Nature volume 257pages 501–503 (1975)Cite this article

Abstract

FANCONI'S anaemia (FA) is a rare autosomal recessive disease of man, characterised by a progressive hypoplastic pancytopenia associated with diverse congenital anomalies1,2, spontaneous chromosome breakage3 and predisposition to leukaemia and other cancers4,5. Lymphocytes from FA patients were found to be excessively susceptible to chromosome breakage by di- or polyfunctional alkylating agents6,7, and this was interpreted as a possible indication of defective DNA repair of the FA cells7. Seeking evidence for this, I have tested lymphocytes from FA patients for their chromosome response to mono- and difunctional mitomycins in relation to the cell cycle phase at the time of treatment, and have found that FA cells have a specific defect in the repair of pre-aberration lesions induced by difunctional mitomycin; the lesions are possibly DNA cross links of the interstrand type.

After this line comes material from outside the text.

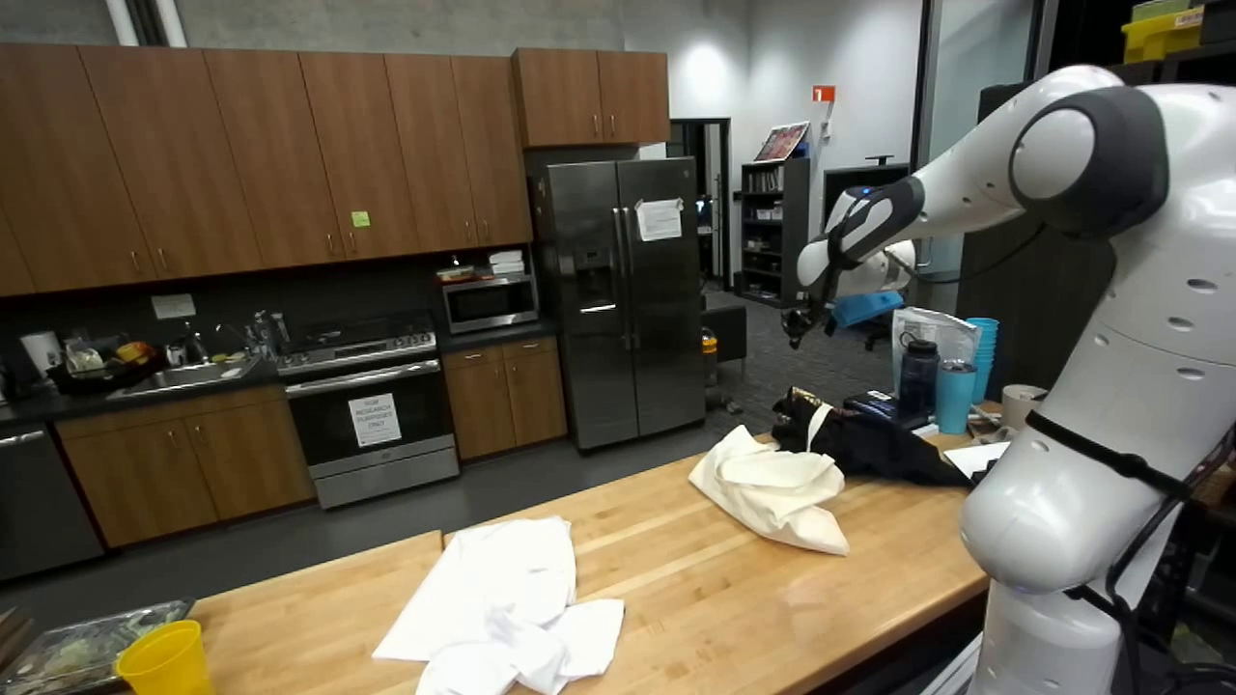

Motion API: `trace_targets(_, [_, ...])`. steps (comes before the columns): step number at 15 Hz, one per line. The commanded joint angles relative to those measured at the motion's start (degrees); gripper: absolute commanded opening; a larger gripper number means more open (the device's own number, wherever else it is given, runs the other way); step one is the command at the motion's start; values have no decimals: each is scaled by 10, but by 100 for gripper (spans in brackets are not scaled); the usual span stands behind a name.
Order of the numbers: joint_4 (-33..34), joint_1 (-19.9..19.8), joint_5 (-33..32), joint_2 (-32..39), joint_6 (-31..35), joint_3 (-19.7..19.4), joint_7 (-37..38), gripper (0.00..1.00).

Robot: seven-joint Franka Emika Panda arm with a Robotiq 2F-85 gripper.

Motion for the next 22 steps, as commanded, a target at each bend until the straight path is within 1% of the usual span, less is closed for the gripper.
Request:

The rationale of this experiment was the knowledge that if damage to DNA is left unrepaired it can be linked causally to the formation of chromosome aberrations by a process that resides in semi conservative DNA replication8–12. Since the repair of DNA damage is a rate-limiting process, the treatment of repair-proficient cells in early G1 would leave more time for repair before the damage is fixed into chromosome aberrations during the S phase, and consequently would result in fewer chromosome aberrations than treatment during the transition from G1 to S. In the repair-deficient cells, however, DNA damage induced by treatment in any position of G1 would be linked maximally to the formation of chromosome aberrations.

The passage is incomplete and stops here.